What is being asked:
For each line below, write it out exactly as it appears.

Recorded data:

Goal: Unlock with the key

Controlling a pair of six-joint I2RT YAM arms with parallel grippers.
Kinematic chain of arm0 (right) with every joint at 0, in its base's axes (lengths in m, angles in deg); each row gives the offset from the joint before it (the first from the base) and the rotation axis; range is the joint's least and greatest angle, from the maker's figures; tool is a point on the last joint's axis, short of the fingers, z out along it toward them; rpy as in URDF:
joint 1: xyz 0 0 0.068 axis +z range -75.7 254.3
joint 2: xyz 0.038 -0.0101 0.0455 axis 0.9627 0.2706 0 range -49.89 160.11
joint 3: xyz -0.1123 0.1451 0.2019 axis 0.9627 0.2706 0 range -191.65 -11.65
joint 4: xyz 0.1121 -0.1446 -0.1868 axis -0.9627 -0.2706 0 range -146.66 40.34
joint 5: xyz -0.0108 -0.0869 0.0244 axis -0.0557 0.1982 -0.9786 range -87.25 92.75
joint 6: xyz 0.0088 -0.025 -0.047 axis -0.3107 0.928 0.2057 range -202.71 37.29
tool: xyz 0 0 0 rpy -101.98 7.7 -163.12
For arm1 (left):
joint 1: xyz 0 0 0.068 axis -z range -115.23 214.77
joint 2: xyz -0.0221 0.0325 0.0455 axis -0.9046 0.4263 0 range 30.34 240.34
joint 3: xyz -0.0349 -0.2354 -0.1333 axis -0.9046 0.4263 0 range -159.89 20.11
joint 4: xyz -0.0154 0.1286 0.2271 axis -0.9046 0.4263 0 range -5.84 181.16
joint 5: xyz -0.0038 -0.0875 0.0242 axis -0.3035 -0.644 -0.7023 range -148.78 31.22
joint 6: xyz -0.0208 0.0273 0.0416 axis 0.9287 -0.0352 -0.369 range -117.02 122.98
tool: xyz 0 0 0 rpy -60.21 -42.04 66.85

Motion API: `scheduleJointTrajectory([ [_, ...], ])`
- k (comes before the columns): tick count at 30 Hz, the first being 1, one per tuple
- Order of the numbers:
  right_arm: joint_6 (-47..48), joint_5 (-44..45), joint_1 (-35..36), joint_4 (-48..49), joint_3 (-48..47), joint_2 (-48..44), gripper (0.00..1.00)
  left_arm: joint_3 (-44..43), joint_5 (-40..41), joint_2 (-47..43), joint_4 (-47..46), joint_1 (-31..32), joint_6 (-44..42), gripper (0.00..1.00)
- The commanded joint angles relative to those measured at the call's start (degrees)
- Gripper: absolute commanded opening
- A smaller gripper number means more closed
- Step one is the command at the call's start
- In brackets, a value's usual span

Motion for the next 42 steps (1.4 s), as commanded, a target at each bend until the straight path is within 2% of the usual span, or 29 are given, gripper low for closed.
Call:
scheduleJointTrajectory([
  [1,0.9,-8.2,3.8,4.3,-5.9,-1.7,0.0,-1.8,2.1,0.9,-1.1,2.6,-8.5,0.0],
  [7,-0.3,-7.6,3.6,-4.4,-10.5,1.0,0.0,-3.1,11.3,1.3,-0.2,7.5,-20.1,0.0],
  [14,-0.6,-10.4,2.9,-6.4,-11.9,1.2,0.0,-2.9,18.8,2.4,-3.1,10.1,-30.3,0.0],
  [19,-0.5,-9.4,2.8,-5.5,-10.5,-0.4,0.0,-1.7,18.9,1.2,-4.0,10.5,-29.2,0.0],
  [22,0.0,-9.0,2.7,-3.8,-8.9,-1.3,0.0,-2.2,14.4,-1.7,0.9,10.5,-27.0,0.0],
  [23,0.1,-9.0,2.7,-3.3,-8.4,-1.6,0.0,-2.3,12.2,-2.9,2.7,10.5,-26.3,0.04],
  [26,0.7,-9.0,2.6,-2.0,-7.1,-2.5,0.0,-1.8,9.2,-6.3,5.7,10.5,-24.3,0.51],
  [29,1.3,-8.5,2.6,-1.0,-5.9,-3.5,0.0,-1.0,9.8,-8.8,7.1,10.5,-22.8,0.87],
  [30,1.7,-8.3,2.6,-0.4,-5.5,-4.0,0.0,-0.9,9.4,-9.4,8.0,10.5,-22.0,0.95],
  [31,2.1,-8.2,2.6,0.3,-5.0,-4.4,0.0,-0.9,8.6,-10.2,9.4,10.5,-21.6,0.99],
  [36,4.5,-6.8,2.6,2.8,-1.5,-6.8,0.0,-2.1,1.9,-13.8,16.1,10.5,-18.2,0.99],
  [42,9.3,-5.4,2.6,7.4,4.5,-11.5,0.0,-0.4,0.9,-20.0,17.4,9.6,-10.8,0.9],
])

Reply:
Goal: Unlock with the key

Controlling a pair of six-joint I2RT YAM arms with parallel grippers.
Kinematic chain of arm0 (right) with every joint at 0, in its base's axes (lengths in m, angles in deg); each row gives the offset from the joint before it (the first from the base) and the rotation axis; range is the joint's least and greatest angle, from the maker's figures; tool is a point on the last joint's axis, short of the fingers, z out along it toward them; rpy as in URDF:
joint 1: xyz 0 0 0.068 axis +z range -75.7 254.3
joint 2: xyz 0.038 -0.0101 0.0455 axis 0.9627 0.2706 0 range -49.89 160.11
joint 3: xyz -0.1123 0.1451 0.2019 axis 0.9627 0.2706 0 range -191.65 -11.65
joint 4: xyz 0.1121 -0.1446 -0.1868 axis -0.9627 -0.2706 0 range -146.66 40.34
joint 5: xyz -0.0108 -0.0869 0.0244 axis -0.0557 0.1982 -0.9786 range -87.25 92.75
joint 6: xyz 0.0088 -0.025 -0.047 axis -0.3107 0.928 0.2057 range -202.71 37.29
tool: xyz 0 0 0 rpy -101.98 7.7 -163.12
For arm1 (left):
joint 1: xyz 0 0 0.068 axis -z range -115.23 214.77
joint 2: xyz -0.0221 0.0325 0.0455 axis -0.9046 0.4263 0 range 30.34 240.34
joint 3: xyz -0.0349 -0.2354 -0.1333 axis -0.9046 0.4263 0 range -159.89 20.11
joint 4: xyz -0.0154 0.1286 0.2271 axis -0.9046 0.4263 0 range -5.84 181.16
joint 5: xyz -0.0038 -0.0875 0.0242 axis -0.3035 -0.644 -0.7023 range -148.78 31.22
joint 6: xyz -0.0208 0.0273 0.0416 axis 0.9287 -0.0352 -0.369 range -117.02 122.98
tool: xyz 0 0 0 rpy -60.21 -42.04 66.85

Motion API: `scheduleJointTrajectory([ [_, ...], ])`
- k (comes before the columns): tick count at 30 Hz, the first being 1, one per tuple
- Order of the numbers:
  right_arm: joint_6 (-47..48), joint_5 (-44..45), joint_1 (-35..36), joint_4 (-48..49), joint_3 (-48..47), joint_2 (-48..44), gripper (0.00..1.00)
  left_arm: joint_3 (-44..43), joint_5 (-40..41), joint_2 (-47..43), joint_4 (-47..46), joint_1 (-31..32), joint_6 (-44..42), gripper (0.00..1.00)
- The commanded joint angles relative to those measured at the call's start (degrees)
- Gripper: absolute commanded opening
- A smaller gripper number means more closed
- Step one is the command at the call's start
- In brackets, a value's usual span

Motion for the next 42 steps (1.4 s), as commanded, a target at each bend until the straight path is within 2% of the usual span, or 29 are given, gripper low for closed.
Call:
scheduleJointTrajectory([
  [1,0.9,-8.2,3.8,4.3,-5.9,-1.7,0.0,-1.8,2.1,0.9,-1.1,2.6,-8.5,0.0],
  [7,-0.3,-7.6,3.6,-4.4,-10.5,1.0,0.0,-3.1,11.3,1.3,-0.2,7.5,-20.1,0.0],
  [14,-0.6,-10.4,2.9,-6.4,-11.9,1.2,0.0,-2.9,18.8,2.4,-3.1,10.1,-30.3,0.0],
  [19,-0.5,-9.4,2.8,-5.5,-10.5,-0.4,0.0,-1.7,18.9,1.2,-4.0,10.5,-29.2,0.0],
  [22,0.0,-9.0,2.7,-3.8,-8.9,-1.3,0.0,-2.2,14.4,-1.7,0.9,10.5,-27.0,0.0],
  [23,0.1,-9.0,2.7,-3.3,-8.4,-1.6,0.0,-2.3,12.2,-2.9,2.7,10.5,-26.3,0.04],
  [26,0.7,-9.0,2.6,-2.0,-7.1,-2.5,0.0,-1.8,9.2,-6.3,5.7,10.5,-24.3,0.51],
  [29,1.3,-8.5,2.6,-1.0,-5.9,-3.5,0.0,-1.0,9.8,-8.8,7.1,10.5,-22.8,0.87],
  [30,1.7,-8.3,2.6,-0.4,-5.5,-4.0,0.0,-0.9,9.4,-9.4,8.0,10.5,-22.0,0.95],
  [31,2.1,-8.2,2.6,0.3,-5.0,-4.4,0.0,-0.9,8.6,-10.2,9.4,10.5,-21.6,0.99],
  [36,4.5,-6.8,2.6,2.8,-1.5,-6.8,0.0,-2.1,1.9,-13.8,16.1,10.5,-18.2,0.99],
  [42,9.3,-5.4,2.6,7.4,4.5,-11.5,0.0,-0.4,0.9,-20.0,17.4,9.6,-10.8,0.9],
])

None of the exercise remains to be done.